◆ Brief ◆
Copy the line containing "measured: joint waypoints", then all lines after it up to and including the final line of the material, exactly and without additions.

◆ Information provided ◆
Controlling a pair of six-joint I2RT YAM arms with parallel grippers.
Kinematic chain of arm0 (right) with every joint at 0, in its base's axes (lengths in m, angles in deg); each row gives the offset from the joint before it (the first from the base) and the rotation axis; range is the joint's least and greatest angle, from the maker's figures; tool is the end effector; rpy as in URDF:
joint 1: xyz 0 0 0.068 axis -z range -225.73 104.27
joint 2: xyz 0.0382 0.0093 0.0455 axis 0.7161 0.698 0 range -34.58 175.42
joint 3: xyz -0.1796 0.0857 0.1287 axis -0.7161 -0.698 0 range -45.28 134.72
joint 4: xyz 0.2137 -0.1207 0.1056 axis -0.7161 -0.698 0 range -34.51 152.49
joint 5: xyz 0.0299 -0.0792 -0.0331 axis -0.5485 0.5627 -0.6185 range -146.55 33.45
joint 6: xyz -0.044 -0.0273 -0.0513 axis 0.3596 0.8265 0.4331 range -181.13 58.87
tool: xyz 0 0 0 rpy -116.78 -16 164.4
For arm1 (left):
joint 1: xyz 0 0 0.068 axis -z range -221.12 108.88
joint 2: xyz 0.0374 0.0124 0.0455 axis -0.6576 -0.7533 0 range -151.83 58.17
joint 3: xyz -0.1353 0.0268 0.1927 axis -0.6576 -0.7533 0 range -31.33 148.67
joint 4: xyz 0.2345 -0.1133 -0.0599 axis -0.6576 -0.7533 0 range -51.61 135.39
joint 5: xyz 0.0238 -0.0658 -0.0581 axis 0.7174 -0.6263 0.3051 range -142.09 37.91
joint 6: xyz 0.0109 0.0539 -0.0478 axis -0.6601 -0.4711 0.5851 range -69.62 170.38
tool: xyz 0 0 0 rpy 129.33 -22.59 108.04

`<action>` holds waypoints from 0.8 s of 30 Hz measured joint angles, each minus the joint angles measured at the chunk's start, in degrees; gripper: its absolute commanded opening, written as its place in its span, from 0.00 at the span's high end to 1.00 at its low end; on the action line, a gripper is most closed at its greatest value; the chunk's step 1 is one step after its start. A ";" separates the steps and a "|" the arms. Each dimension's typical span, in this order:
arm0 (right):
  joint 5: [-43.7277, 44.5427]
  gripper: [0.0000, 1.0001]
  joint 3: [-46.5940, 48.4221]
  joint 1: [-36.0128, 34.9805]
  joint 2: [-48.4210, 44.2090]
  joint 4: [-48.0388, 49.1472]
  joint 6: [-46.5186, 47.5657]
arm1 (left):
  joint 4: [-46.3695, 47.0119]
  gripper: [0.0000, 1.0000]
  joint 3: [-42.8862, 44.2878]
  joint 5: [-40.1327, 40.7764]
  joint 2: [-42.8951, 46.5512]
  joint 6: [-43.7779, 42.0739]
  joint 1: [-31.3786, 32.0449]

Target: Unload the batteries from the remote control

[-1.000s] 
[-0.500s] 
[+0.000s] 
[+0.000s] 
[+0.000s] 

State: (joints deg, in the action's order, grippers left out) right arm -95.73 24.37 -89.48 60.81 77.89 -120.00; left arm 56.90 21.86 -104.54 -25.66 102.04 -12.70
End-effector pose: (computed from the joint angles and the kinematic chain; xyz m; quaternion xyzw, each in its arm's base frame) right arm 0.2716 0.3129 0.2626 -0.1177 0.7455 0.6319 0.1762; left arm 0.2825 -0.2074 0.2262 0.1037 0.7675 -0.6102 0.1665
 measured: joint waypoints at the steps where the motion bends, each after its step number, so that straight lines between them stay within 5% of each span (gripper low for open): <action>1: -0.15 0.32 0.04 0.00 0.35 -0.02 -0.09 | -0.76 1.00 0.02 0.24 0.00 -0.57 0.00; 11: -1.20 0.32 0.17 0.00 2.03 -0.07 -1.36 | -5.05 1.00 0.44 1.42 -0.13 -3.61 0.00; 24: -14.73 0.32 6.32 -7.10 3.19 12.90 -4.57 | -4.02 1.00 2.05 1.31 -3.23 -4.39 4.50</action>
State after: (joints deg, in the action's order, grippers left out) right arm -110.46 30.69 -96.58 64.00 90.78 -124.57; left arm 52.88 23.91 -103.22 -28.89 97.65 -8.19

◆ Output for this task ◆
 measured: joint waypoints at the steps where the motion bends, each after its step number, so that straight lines between them stay within 5% of each span (gripper low for open): <action>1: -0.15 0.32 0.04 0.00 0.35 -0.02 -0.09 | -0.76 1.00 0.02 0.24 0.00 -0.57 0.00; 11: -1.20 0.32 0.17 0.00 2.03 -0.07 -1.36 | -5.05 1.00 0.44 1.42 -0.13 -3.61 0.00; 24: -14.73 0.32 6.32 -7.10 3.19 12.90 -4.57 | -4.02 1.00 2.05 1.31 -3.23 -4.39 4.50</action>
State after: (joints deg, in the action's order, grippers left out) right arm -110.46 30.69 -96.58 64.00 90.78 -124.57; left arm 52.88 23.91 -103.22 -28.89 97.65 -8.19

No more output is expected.